| TASK TO CARRY OUT |
Below are entries. Copy exactly the lines running from the line that holds "Could you please provide the mask of the plain" to the line that holds "Could you please provide the mask of the green number", with both ends included.

| GIVEN RECORDS |
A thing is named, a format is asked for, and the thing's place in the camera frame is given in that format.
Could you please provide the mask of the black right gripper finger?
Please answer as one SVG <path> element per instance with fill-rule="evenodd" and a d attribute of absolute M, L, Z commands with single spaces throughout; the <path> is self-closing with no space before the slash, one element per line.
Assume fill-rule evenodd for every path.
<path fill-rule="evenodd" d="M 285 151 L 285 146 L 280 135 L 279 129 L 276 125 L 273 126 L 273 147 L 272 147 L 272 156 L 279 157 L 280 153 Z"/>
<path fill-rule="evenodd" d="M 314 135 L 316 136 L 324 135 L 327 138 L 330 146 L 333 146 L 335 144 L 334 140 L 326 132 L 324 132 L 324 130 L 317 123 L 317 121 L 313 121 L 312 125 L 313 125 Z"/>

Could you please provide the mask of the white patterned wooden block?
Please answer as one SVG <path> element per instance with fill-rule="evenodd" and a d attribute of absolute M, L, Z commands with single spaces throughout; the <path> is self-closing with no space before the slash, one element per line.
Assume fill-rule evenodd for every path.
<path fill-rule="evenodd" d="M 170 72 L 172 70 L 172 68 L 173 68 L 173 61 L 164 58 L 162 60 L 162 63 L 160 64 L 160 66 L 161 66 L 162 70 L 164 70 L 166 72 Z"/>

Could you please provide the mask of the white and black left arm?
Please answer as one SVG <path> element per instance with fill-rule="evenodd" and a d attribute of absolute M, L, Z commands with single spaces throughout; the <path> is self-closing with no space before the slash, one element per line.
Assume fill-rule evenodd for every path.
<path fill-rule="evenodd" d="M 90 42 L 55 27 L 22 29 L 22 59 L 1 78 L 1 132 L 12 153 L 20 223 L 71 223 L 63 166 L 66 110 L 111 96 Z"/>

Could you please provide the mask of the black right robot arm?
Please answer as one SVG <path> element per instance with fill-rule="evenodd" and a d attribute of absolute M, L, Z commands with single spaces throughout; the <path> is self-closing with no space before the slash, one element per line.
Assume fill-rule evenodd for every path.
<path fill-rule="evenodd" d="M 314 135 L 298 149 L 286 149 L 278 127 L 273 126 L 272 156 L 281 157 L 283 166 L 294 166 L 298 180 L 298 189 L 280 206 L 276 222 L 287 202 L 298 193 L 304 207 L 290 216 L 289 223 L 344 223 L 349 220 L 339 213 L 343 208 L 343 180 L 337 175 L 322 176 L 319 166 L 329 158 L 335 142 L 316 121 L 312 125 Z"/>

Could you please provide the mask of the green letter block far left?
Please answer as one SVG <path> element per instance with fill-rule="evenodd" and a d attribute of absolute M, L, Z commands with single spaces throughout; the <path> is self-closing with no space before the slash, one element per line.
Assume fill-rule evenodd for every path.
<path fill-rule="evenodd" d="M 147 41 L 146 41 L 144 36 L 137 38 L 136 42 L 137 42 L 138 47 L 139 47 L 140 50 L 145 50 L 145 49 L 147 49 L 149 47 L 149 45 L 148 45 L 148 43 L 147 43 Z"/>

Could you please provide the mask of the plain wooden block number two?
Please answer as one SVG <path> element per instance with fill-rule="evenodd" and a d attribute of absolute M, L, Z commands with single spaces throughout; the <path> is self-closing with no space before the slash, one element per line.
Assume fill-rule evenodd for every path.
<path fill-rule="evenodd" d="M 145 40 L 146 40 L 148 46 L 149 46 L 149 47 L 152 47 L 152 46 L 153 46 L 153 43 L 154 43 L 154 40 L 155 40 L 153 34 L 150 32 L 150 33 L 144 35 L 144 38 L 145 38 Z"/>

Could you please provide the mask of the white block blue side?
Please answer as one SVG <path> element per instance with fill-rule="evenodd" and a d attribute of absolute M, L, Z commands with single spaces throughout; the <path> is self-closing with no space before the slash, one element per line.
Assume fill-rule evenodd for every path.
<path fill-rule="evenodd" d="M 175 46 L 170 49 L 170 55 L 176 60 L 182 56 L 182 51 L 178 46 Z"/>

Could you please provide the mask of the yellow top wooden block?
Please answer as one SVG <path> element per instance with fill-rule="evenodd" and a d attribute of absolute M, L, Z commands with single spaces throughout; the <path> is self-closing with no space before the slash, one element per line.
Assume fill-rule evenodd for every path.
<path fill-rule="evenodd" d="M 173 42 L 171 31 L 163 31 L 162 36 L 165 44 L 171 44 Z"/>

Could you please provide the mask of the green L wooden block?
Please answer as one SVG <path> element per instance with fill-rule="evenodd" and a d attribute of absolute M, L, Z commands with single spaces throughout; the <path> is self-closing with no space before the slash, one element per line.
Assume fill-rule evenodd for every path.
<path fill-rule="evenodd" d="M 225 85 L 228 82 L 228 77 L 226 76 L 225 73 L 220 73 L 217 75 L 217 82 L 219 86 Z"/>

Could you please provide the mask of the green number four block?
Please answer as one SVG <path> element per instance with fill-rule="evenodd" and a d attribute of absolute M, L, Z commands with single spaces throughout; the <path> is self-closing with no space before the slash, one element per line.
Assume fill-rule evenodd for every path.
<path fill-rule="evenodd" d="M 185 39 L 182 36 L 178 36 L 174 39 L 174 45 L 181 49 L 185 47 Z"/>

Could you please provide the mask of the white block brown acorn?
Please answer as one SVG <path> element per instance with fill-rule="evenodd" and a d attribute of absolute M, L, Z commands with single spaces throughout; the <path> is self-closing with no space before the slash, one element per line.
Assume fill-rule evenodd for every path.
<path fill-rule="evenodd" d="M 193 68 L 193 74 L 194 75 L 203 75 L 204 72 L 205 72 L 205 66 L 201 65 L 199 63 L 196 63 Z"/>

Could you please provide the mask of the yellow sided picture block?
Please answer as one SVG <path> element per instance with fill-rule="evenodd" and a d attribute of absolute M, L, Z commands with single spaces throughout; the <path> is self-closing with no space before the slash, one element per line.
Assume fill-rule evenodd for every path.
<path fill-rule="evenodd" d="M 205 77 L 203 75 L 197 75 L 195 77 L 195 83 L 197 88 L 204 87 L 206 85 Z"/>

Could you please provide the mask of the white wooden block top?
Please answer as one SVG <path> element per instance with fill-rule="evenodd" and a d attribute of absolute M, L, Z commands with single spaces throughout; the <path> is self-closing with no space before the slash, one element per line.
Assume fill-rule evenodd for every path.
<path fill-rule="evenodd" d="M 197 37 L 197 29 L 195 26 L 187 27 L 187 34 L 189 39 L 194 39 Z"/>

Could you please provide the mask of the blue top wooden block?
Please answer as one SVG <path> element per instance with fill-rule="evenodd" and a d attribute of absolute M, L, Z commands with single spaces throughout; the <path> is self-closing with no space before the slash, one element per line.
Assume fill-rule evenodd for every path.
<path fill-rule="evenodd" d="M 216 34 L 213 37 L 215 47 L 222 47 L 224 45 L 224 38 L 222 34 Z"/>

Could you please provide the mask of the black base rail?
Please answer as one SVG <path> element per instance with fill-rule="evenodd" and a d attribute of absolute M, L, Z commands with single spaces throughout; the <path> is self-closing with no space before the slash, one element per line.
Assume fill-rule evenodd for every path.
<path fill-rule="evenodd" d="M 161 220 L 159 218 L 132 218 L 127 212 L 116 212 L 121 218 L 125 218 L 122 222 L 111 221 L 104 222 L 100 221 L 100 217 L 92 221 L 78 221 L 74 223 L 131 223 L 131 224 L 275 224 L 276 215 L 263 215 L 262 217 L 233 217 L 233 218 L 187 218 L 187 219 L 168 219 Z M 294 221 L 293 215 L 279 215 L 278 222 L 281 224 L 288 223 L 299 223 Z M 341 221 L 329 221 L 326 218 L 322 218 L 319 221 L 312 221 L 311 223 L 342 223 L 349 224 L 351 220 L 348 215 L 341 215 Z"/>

| ANSWER |
Could you please provide the mask of the plain wooden block number two?
Please answer as one SVG <path> element per instance with fill-rule="evenodd" and a d attribute of absolute M, L, Z commands with single spaces throughout; the <path> is self-closing with no space before the slash, one element per line.
Assume fill-rule evenodd for every path.
<path fill-rule="evenodd" d="M 145 40 L 146 40 L 148 46 L 149 46 L 149 47 L 152 47 L 152 46 L 153 46 L 153 43 L 154 43 L 154 40 L 155 40 L 153 34 L 150 32 L 150 33 L 144 35 L 144 38 L 145 38 Z"/>

Could you please provide the mask of the white block blue side?
Please answer as one SVG <path> element per instance with fill-rule="evenodd" and a d attribute of absolute M, L, Z commands with single spaces throughout; the <path> is self-closing with no space before the slash, one element per line.
Assume fill-rule evenodd for every path.
<path fill-rule="evenodd" d="M 175 46 L 170 49 L 170 55 L 176 60 L 182 56 L 182 51 L 178 46 Z"/>

Could you please provide the mask of the yellow top wooden block?
Please answer as one SVG <path> element per instance with fill-rule="evenodd" and a d attribute of absolute M, L, Z commands with single spaces throughout; the <path> is self-closing with no space before the slash, one element per line.
Assume fill-rule evenodd for every path.
<path fill-rule="evenodd" d="M 173 42 L 171 31 L 163 31 L 162 36 L 165 44 L 171 44 Z"/>

Could you please provide the mask of the green L wooden block?
Please answer as one SVG <path> element per instance with fill-rule="evenodd" and a d attribute of absolute M, L, Z commands with single spaces throughout; the <path> is self-closing with no space before the slash, one element per line.
Assume fill-rule evenodd for every path.
<path fill-rule="evenodd" d="M 225 85 L 228 82 L 228 77 L 226 76 L 225 73 L 220 73 L 217 75 L 217 82 L 219 86 Z"/>

Could you please provide the mask of the green number four block?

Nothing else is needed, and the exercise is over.